# Market research



## elkunited (Aug 16, 2019)

Hey all, I'm conducting market research on the annoyances of fly fishing with a buddy of mine. We just want to know (besides the fish getting away lol) the things that annoy you when it comes to fly fishing. I'll give more updates with time, but I'd appreciate if anyone wants to contribute to the discussion. Thanks!


----------



## Vanilla (Dec 11, 2009)

People


----------



## PBH (Nov 7, 2007)

Go ahead and close the thread. Vanilla gave you the correct answer.




(good job Vanilla!!)


----------



## elkunited (Aug 16, 2019)

Vanilla said:


> People


Lol. I mean that's true, but I was talking more about the actual fly fishing itself and gear/lack of gear. Sorry for not specifying &#128514;


----------



## elkunited (Aug 16, 2019)

PBH said:


> Go ahead and close the thread. Vanilla gave you the correct answer.
> 
> (good job Vanilla!!)


Thanks for your input.


----------



## Catherder (Aug 2, 2008)

Vanilla said:


> People


C'mon guys, flyfishermen have more grievances than mothers-in-law. We can give the dude a bit more. Such as.........

Elitists, newbies, worm containers/trash, tubers, bubbles/bobbers/indicators, bait fishermen, the flow of the river, flies too small to tie onto tippet, general fishing regulations, crowding, expensive equipment, cheap equipment, access regulations, hotspotting, unreliable hatches, Patagonia, Orvis, Zebco, Herbert, the legislature, Kay McIff, The Farm Bureau/ Randy Parker, fellow fly fishermen, and many more.................................

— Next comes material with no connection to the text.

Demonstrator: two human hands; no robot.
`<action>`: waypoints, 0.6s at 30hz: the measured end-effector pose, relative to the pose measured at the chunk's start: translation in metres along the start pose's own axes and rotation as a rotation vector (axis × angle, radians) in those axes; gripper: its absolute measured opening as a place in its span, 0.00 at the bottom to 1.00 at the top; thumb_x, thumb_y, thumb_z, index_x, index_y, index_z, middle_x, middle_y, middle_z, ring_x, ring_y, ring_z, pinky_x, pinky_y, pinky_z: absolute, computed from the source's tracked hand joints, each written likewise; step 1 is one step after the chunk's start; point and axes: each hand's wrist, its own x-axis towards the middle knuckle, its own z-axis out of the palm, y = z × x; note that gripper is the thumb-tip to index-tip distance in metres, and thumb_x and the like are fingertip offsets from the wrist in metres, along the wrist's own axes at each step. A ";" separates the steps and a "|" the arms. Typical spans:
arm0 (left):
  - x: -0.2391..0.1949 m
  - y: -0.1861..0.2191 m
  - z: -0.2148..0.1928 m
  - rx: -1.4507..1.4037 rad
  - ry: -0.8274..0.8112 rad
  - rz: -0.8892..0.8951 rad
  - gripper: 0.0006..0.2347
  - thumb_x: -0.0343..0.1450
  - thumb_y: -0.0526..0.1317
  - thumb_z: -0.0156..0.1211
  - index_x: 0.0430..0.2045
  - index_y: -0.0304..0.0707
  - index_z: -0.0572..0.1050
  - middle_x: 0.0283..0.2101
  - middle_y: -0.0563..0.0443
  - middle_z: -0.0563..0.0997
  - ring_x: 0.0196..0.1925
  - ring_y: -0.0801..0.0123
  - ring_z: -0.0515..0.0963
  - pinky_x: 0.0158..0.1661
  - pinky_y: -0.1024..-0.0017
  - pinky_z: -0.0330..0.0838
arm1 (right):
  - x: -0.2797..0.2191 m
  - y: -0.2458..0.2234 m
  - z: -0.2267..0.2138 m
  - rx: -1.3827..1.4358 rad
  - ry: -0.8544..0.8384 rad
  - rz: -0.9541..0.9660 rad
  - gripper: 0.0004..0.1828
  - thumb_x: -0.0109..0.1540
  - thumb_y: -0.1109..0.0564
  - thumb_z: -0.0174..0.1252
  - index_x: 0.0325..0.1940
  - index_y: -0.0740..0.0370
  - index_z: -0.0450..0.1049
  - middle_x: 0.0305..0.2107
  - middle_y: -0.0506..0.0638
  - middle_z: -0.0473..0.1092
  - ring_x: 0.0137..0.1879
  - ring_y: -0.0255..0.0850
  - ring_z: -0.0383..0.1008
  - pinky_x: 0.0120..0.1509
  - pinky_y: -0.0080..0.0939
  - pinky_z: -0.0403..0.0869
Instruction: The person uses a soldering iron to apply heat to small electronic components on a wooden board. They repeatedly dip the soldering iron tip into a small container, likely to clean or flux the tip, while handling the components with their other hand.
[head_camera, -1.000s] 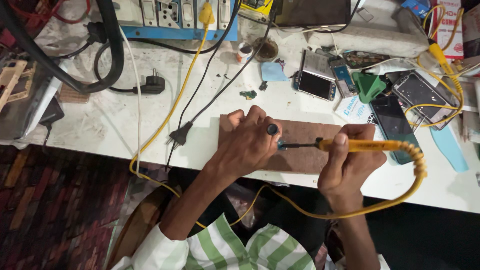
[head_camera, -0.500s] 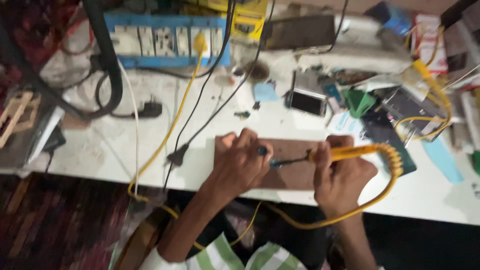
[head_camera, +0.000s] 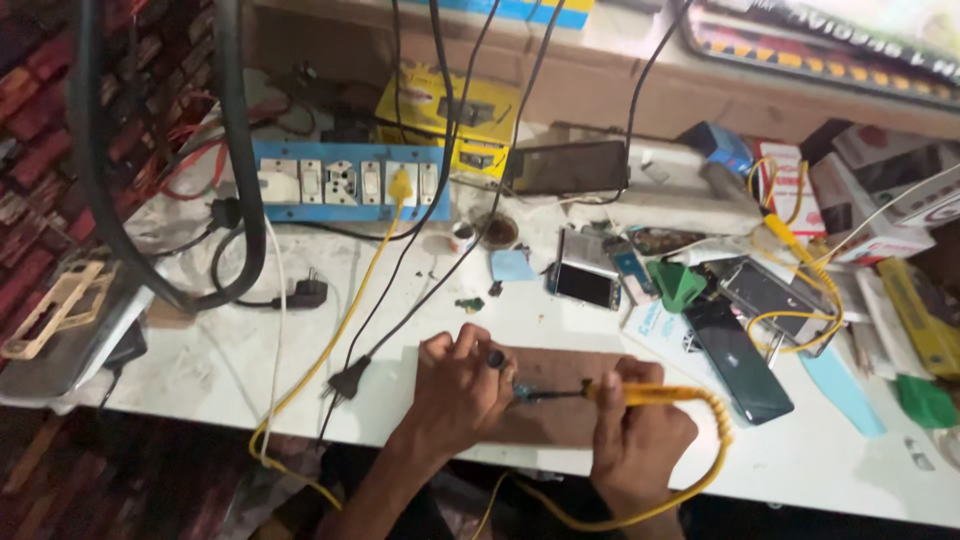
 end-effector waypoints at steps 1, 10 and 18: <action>-0.001 0.000 0.002 -0.008 0.005 0.000 0.03 0.71 0.35 0.57 0.29 0.38 0.71 0.33 0.59 0.81 0.45 0.64 0.73 0.43 0.57 0.55 | -0.001 0.003 -0.002 0.003 0.002 0.028 0.13 0.71 0.52 0.48 0.43 0.65 0.71 0.22 0.51 0.75 0.24 0.38 0.73 0.29 0.39 0.67; -0.001 0.000 0.004 -0.034 0.015 0.022 0.04 0.72 0.34 0.56 0.29 0.38 0.68 0.32 0.59 0.81 0.46 0.61 0.73 0.42 0.57 0.53 | -0.005 0.040 0.001 0.584 0.300 0.140 0.11 0.75 0.53 0.52 0.50 0.65 0.65 0.23 0.50 0.64 0.21 0.31 0.60 0.27 0.33 0.58; 0.004 0.003 -0.006 -0.018 0.035 0.034 0.04 0.73 0.35 0.56 0.30 0.39 0.67 0.35 0.62 0.82 0.41 0.65 0.74 0.39 0.59 0.54 | 0.049 0.056 0.039 0.716 0.136 0.221 0.13 0.71 0.54 0.55 0.55 0.65 0.66 0.38 0.59 0.76 0.27 0.32 0.68 0.26 0.31 0.67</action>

Er, or in other words, people. :redface:


----------



## Vanilla (Dec 11, 2009)

Catherder said:


> C'mon guys, flyfishermen have more grievances than mothers-in-law. We can give the dude a bit more. Such as.........
> 
> Elitists, newbies, worm containers/trash, tubers, bubbles/bobbers/indicators, bait fishermen, the flow of the river, flies too small to tie onto tippet, general fishing regulations, crowding, expensive equipment, cheap equipment, access regulations, hotspotting, unreliable hatches, Patagonia, Orvis, Zebco, Herbert, the legislature, *Kay McFiction*, The Farm Bureau/ Randy Parker, fellow fly fishermen, and many more.................................
> 
> Er, or in other words, people. :redface:


Yep...people. And I fixed one name for ya! :mrgreen:

Okay, if you were to take away other people and remove them from the equation, my biggest frustration in fly fishing is my tailing loop. I can't fix it. I know how to fix it, I've tried. I even took a class one time to help. It's just there. I hate my tailing loop.

Outside of that and people, I don't think fly fishing is frustrating.


----------



## PBH (Nov 7, 2007)

KISS

Like with any other hobby, gear becomes the obsession instead of the activity. Fly fishing is no different. Manufacturer's know this, and thus they forget the KISS principal and they overcomplicate the activity by making too many choices to try to choose from. Just look at fly lines. My goodness! How many different lines does there really need to be?

Imagine being a person that has decided they want to try fly fishing. They ask the question: What gear do I need?

Think about the response they'll get. That could be completely overwhelming!! 

They REAL answer (KISS) is they only need a rod, reel, line, leader, and fly. Now send that new person to sporting goods store and tell them to buy a rod, reel, line, leader, and fly -- ugh!! KISS went out the window!!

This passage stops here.